Kasan’s Beating the Drum
Kasan said, “Learning by study is called ‘hearing’; learning no more is called ‘nearness’; transcending these two is ‘true passing.’”
A monk asked, “What is ‘true passing’?”
Kasan said, “Beating the drum.”
The monk asked again, “What is the true teaching of the Buddha?”
Kasan said, “Beating the drum.”
The monk asked once more, “I would not ask you about ‘this very mind is the Buddha,’ but what is ‘no mind, no Buddha’?”
Kasan said, “Beating the drum.”
The monk still continued to ask: “When an enlightened one comes, how do you treat him?”
Kasan said, “Beating the drum.”
Setcho put it like this:
Dragging a stone, carrying earth,
Use the spiritual power of a thousand-ton bow.
Zokotsu Roshi rolled out three wooden balls;
How could they surpass Kasan’s “Beating the Drum”?
I will tell you, what is sweet is sweet,
What is bitter, bitter.
Osho,
Would you agree with Kasan that there is a state beyond learning?
The second question:
Is it possible to hear through the eyes and see with the ears?

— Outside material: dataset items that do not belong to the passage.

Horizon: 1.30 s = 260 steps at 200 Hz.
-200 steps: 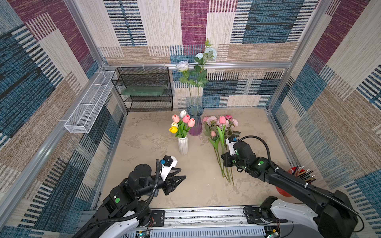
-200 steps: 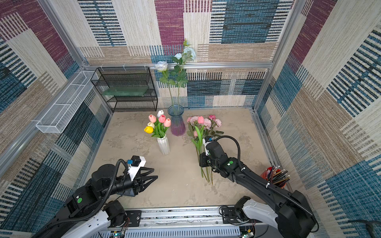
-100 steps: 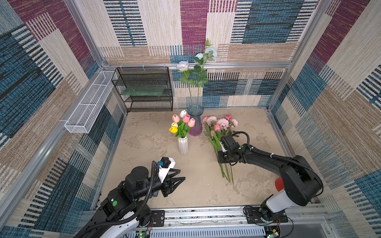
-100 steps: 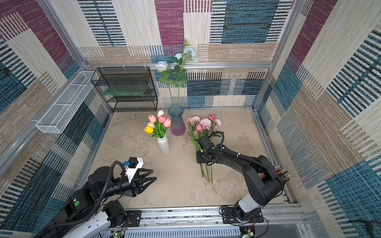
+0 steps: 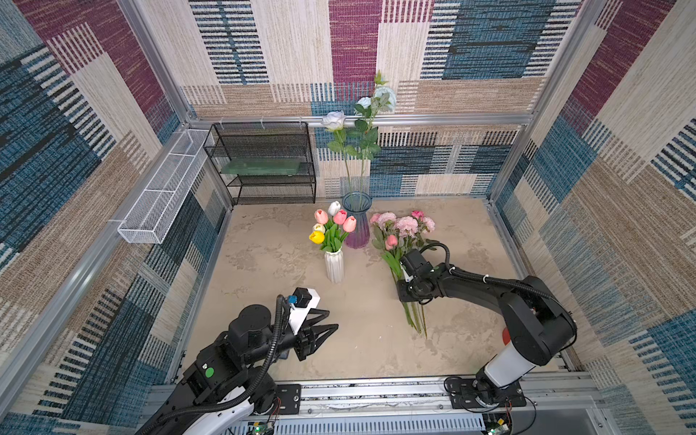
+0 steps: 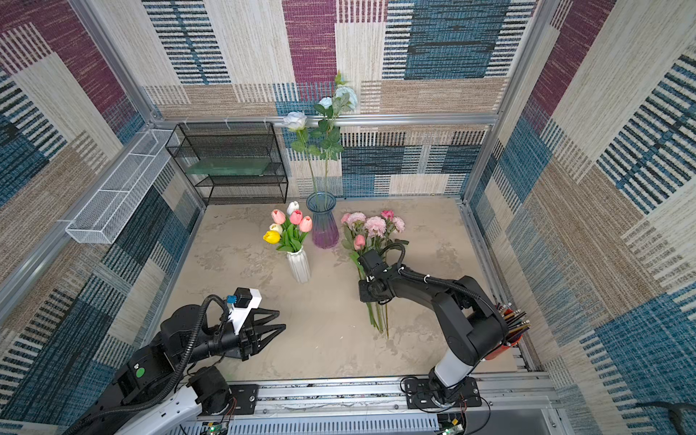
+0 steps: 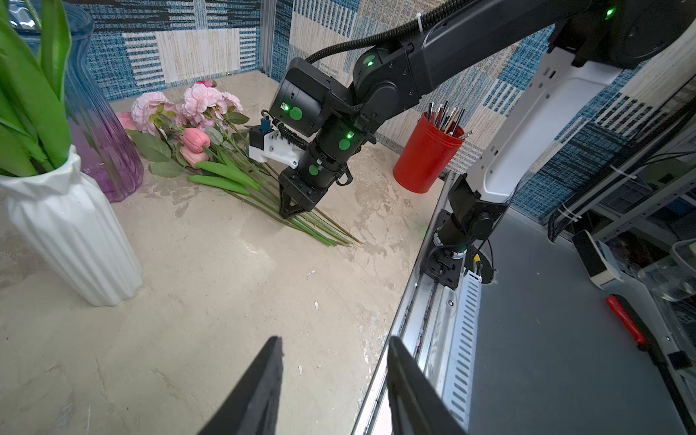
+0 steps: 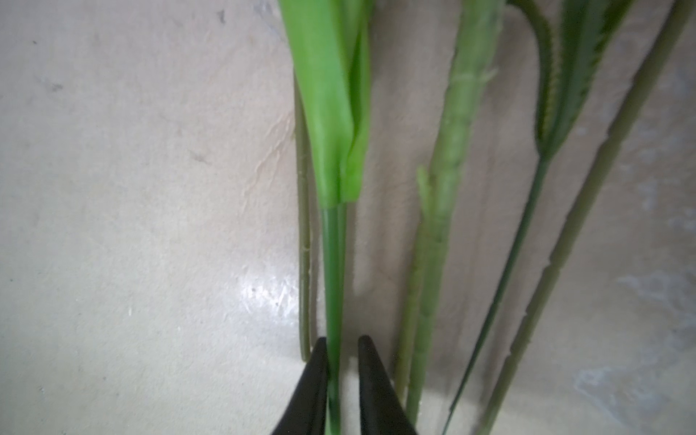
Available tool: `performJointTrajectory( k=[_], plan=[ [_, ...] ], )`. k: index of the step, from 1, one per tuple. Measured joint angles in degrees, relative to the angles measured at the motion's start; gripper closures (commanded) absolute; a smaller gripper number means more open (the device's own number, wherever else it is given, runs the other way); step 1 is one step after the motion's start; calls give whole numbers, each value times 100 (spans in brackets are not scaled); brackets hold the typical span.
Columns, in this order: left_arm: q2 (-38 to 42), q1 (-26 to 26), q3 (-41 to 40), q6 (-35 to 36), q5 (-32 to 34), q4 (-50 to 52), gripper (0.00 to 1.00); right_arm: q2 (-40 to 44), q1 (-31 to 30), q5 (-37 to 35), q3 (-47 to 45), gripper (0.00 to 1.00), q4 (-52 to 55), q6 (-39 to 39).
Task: Pick out pink flowers from the vase
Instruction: Place the flower at the center of the board, then pick up the flower from the vase.
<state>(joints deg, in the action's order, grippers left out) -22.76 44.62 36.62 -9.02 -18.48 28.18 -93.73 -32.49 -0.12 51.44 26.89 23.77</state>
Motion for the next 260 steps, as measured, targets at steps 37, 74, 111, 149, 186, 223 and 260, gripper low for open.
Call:
performJointTrajectory(
  k=[37,74,111,149,186,223,260],
  plan=[
    [0,0,-4,0,-11,0,53,122,0,0,17,69,59,20],
    [-13,0,-9,0,-11,-2,53,540,46,-31,70,64,175,20],
    [-15,0,-9,2,9,0,53,1220,122,-107,267,65,422,-39],
    [9,-2,0,20,72,4,53,2481,109,269,179,70,-118,-334],
    [258,-2,219,20,463,308,53,3414,-81,1084,-765,68,-2028,-931],
    [645,-2,387,37,656,669,52,3265,-498,1707,-1451,70,-4395,-2017],
    [1283,-7,39,74,610,584,51,2173,-632,1969,-1169,71,-6122,-2474]
  ],
)
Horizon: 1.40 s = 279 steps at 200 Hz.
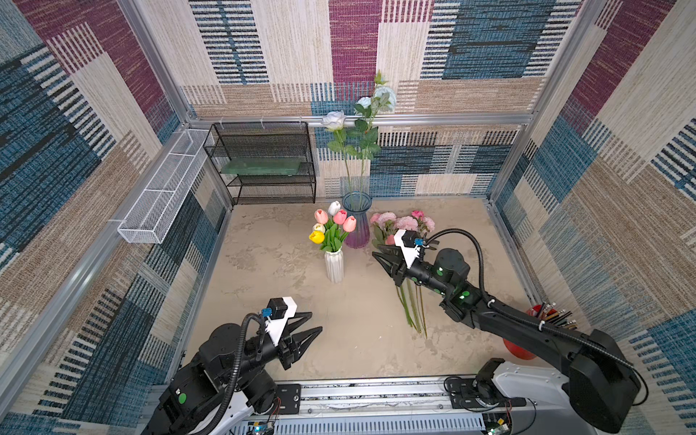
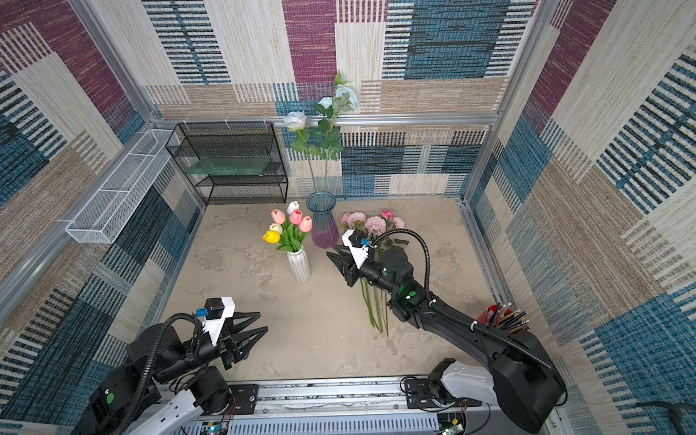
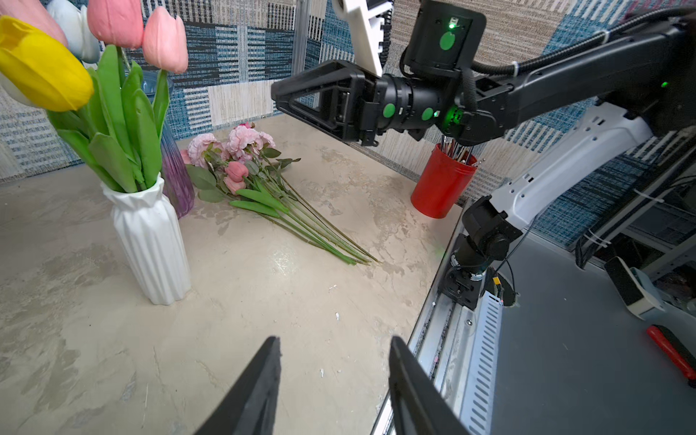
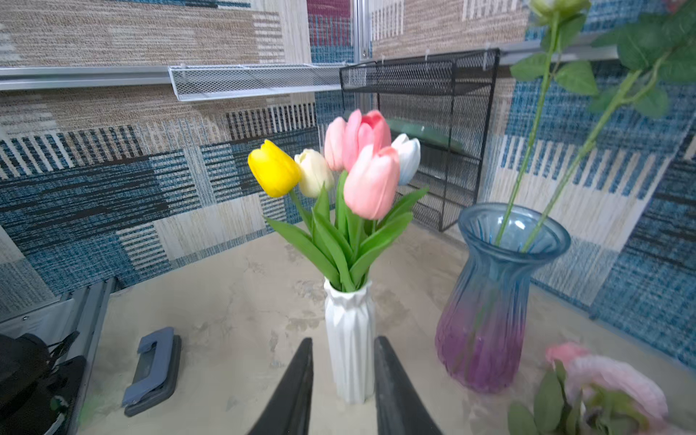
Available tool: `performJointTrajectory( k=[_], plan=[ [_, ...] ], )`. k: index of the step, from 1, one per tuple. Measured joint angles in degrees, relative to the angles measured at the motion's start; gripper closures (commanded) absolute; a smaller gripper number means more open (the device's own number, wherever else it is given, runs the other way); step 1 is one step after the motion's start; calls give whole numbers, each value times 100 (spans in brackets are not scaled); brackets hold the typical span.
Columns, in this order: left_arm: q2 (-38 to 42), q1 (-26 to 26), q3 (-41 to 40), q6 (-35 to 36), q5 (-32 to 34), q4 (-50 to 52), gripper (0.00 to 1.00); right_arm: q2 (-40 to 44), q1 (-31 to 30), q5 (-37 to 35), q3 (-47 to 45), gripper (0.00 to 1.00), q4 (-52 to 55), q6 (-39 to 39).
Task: Pick out pink flowers from the vase
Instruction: Pick up the flower from the vase.
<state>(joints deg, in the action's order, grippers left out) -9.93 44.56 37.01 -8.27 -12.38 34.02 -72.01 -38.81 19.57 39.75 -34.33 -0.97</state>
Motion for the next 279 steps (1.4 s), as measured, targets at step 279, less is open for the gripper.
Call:
performJointTrajectory(
  k=[279],
  plan=[
    [232,-256,-24,101,7,-127,51,-2806,68,682,1554,100,-2203,776]
  ],
)
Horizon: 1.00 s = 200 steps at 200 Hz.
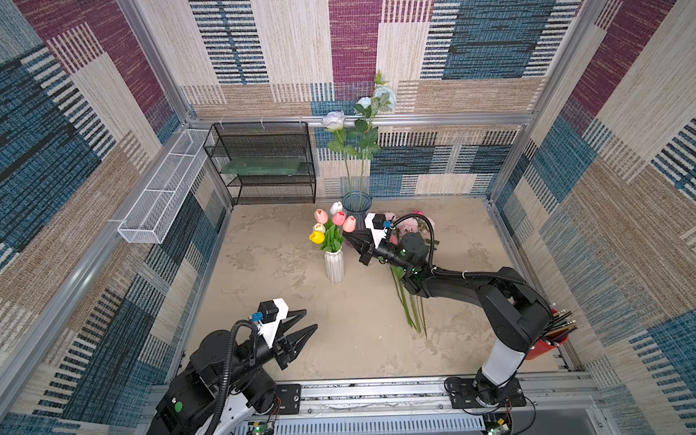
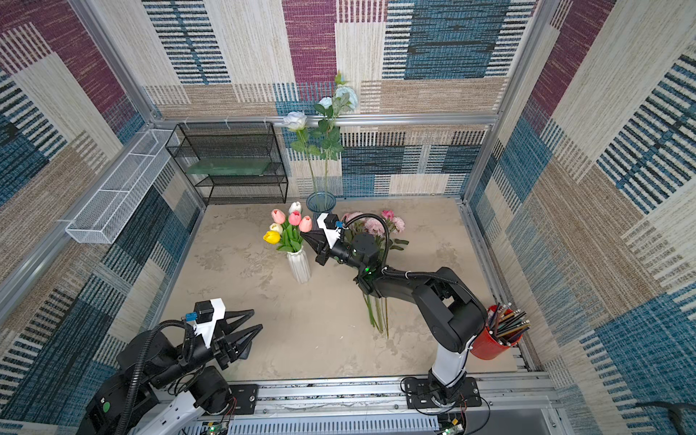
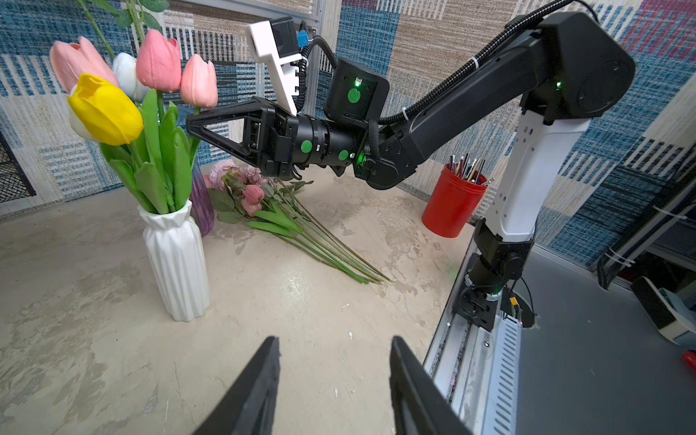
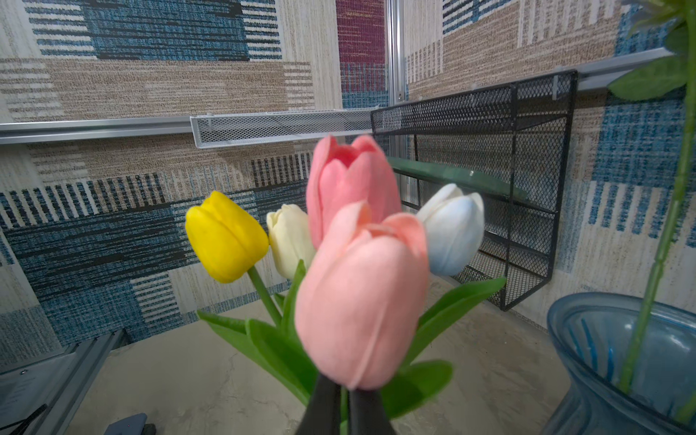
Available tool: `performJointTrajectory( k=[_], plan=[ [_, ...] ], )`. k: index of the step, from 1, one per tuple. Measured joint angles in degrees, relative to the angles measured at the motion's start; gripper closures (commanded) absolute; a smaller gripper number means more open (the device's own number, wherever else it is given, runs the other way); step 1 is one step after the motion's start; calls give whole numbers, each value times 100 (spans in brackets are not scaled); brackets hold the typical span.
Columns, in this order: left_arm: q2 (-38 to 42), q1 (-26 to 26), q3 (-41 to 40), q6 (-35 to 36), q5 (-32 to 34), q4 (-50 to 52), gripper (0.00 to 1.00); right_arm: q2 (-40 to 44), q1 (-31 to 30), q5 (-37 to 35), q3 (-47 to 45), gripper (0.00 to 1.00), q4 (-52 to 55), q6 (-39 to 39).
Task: Pick out pink flowers from the vase
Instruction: Pick up the flower from the vase.
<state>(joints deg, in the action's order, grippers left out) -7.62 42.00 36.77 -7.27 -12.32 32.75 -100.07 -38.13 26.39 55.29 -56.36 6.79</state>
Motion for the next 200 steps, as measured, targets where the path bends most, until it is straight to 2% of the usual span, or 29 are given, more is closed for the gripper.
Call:
performJointTrajectory(
  k=[46,85,125,165,200],
  plan=[
    [-7,-13,-13,0,-11,-31,51,494,66,-9,-2,100,118,63],
    [-13,-24,-13,0,-4,-33,51,1032,111,-52,227,99,651,68],
    [-197,-37,4,-4,299,-24,50,1843,151,-68,398,99,1174,26],
    [-409,-50,15,-2,354,-35,43,2675,107,-109,673,98,1950,-31],
    [-1150,-59,240,179,352,-162,37,3418,-116,-155,553,98,2667,-173]
  ],
)
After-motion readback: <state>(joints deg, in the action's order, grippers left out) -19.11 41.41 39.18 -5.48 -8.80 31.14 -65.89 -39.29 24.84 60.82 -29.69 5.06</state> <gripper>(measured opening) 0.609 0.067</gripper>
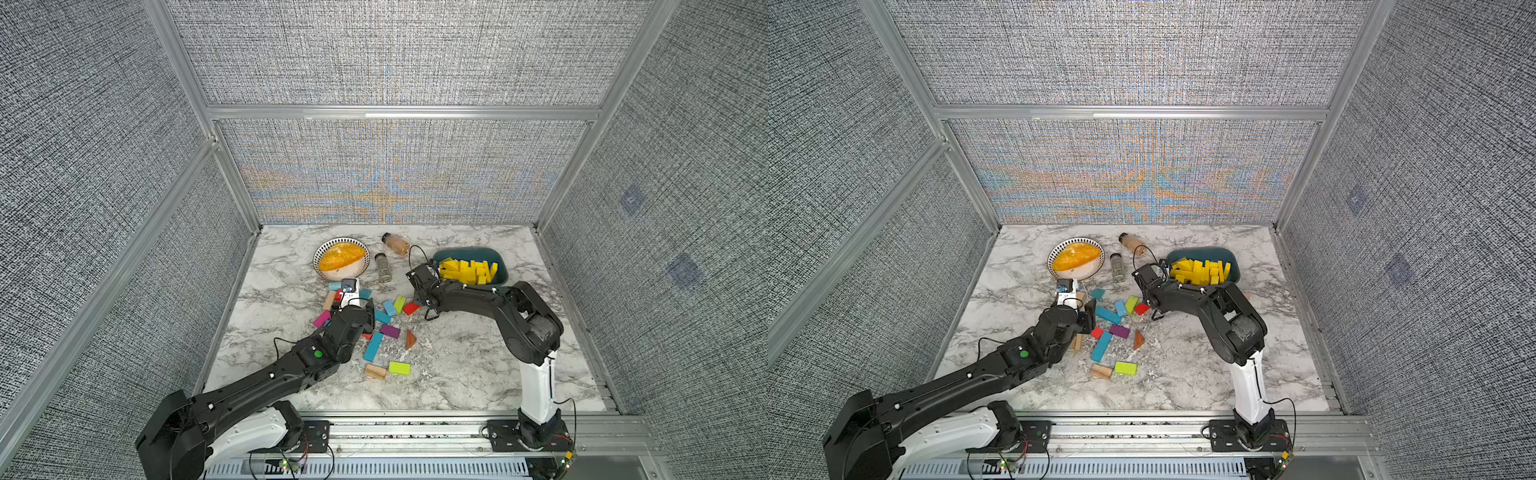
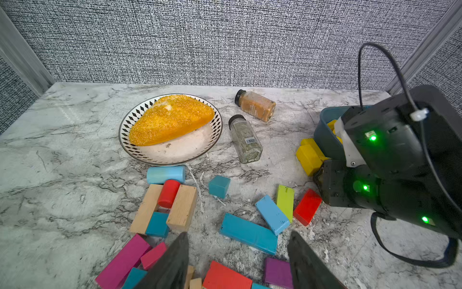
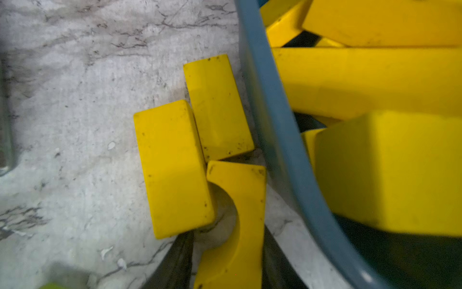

That’s what feels to be happening during these discourses.
Would you please comment?
And the third question:
What did the monk mean by his last question? To speak of how to treat a buddha sounds as if one has some control over how one will be in his presence, as if there might be a certain protocol to be observed.
Would you please explain?
Maneesha, before I talk about the anecdote, I would like… Who is at the drum? Nivedano, beat the drum first.
[Nivedano hits the drum hard.]
(Drumbeat)
You will have to do it again and again whenever I say….
This anecdote about Kasan’s beating the drum looks so simple from the outside, but from the inside it has tremendous meaning and is multidimensional.
The first….
You have to understand what a drum is.
A drum is emptiness enclosed.
Nivedano…
(Drumbeat)
There is nothing inside the drum. That is our actual state. We are just an outside cover, inside is emptiness. And just as the drum can speak out of emptiness, you are doing everything out of emptiness. This is one dimension of the meaning of Kasan’s beating the drum.